**SOURCE DATA:**
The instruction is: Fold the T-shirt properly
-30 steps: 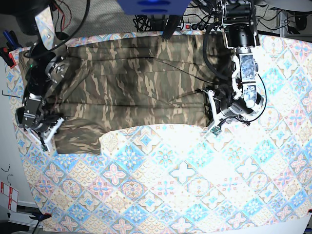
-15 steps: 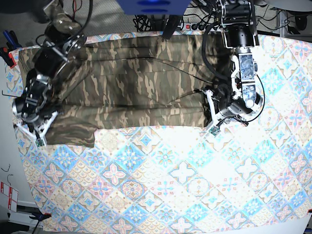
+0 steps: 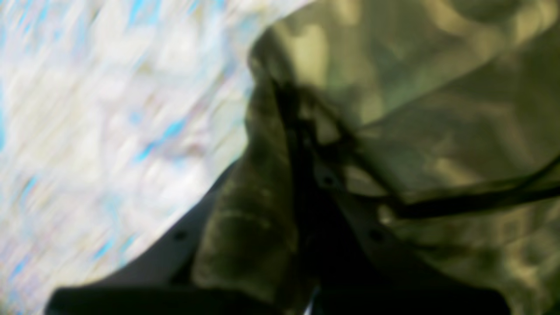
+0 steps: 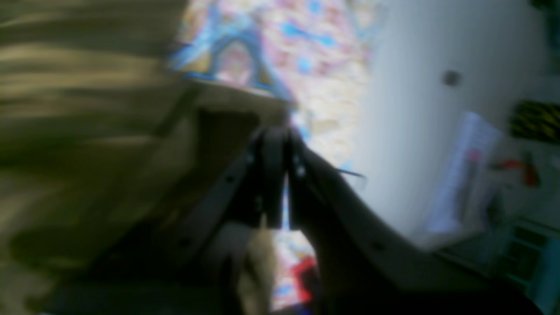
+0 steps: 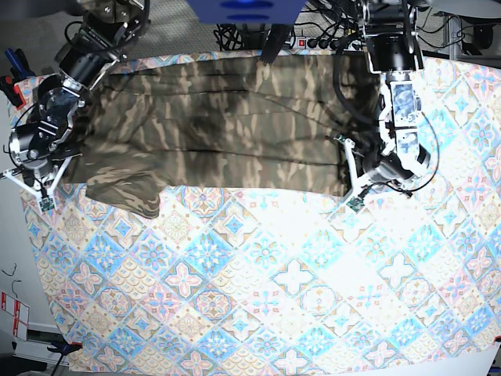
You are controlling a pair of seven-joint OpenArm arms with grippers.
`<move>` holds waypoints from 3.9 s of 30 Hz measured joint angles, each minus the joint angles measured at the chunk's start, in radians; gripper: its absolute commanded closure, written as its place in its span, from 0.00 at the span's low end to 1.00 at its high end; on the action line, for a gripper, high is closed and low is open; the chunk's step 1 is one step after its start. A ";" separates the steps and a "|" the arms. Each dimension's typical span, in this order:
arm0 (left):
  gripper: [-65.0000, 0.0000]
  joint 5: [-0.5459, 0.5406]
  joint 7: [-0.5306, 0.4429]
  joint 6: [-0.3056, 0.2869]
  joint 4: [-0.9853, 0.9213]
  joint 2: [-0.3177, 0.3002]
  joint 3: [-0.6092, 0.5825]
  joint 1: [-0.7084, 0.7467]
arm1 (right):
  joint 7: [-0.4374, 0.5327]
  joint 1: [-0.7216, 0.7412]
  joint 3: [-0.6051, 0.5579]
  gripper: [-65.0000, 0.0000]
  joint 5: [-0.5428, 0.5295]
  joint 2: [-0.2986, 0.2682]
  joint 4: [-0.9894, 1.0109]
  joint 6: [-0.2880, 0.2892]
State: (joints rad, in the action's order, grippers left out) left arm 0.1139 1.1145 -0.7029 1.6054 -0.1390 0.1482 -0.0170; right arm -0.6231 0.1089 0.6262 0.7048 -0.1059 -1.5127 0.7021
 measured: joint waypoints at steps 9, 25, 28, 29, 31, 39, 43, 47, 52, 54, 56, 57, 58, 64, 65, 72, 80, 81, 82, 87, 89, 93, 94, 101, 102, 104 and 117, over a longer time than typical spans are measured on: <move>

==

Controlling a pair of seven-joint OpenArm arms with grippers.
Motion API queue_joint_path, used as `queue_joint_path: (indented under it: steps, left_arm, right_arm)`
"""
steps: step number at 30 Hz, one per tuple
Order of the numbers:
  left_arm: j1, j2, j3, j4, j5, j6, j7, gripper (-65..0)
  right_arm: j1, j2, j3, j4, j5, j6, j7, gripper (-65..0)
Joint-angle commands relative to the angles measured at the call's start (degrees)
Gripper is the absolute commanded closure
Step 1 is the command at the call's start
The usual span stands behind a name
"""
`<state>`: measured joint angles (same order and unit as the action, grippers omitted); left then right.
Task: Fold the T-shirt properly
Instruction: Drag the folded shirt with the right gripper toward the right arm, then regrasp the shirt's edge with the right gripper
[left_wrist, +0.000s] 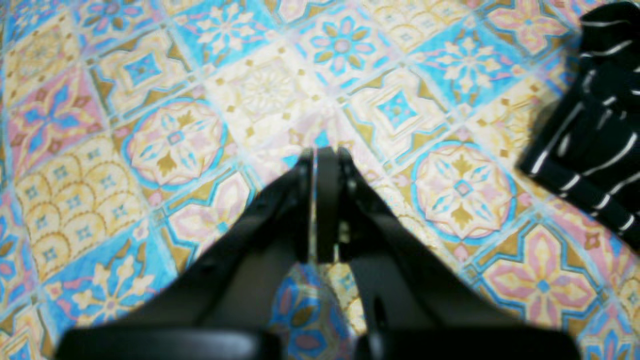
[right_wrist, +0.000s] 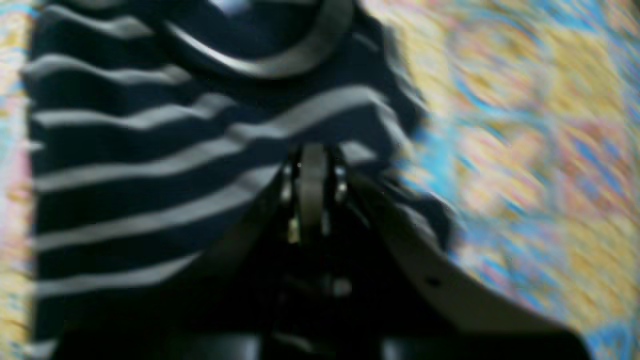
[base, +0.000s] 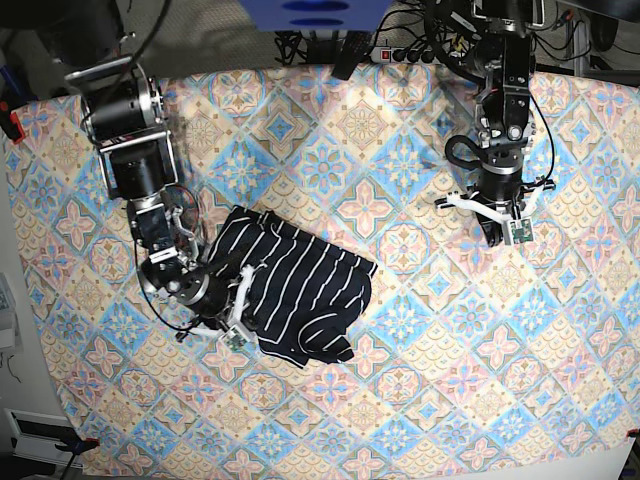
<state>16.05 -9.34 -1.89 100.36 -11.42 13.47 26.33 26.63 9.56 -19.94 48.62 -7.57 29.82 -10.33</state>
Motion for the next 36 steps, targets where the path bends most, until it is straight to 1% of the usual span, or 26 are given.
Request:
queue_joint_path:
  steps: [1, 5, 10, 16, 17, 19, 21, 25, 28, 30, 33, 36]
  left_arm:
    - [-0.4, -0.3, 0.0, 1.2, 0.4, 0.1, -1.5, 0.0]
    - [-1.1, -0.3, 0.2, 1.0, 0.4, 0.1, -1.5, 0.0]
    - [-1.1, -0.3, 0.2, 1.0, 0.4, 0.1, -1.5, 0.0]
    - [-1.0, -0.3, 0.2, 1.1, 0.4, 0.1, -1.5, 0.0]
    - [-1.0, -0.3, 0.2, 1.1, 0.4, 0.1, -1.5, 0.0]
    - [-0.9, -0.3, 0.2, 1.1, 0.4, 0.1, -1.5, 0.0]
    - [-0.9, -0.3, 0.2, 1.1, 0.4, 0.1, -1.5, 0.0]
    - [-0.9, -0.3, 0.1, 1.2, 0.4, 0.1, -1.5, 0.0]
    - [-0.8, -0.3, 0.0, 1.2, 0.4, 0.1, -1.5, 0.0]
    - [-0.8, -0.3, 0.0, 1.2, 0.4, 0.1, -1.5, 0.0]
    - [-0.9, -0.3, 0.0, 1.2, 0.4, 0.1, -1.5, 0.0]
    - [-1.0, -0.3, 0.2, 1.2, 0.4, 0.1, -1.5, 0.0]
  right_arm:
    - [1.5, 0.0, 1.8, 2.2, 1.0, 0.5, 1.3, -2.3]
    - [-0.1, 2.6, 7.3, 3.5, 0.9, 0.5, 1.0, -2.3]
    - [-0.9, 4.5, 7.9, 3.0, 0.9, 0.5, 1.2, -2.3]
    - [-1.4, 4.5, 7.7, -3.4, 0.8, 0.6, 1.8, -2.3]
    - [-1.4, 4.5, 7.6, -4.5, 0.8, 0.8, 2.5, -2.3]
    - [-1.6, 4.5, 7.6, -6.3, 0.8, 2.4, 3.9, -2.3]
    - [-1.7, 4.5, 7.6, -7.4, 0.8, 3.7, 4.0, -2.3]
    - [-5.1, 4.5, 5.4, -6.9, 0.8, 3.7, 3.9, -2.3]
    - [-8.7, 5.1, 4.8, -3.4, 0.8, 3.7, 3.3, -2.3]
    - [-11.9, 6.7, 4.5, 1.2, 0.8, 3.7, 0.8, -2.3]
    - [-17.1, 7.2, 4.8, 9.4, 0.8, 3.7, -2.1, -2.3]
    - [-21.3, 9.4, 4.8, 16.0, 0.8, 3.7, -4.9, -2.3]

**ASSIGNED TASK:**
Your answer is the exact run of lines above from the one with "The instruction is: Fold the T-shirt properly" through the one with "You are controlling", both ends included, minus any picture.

**RESPONSE AREA:**
The instruction is: Fold the T-shirt properly
-30 steps: 
-15 steps: 
+0 steps: 
+0 steps: 
+0 steps: 
You are controlling a pair of seven-joint OpenArm arms with grippers.

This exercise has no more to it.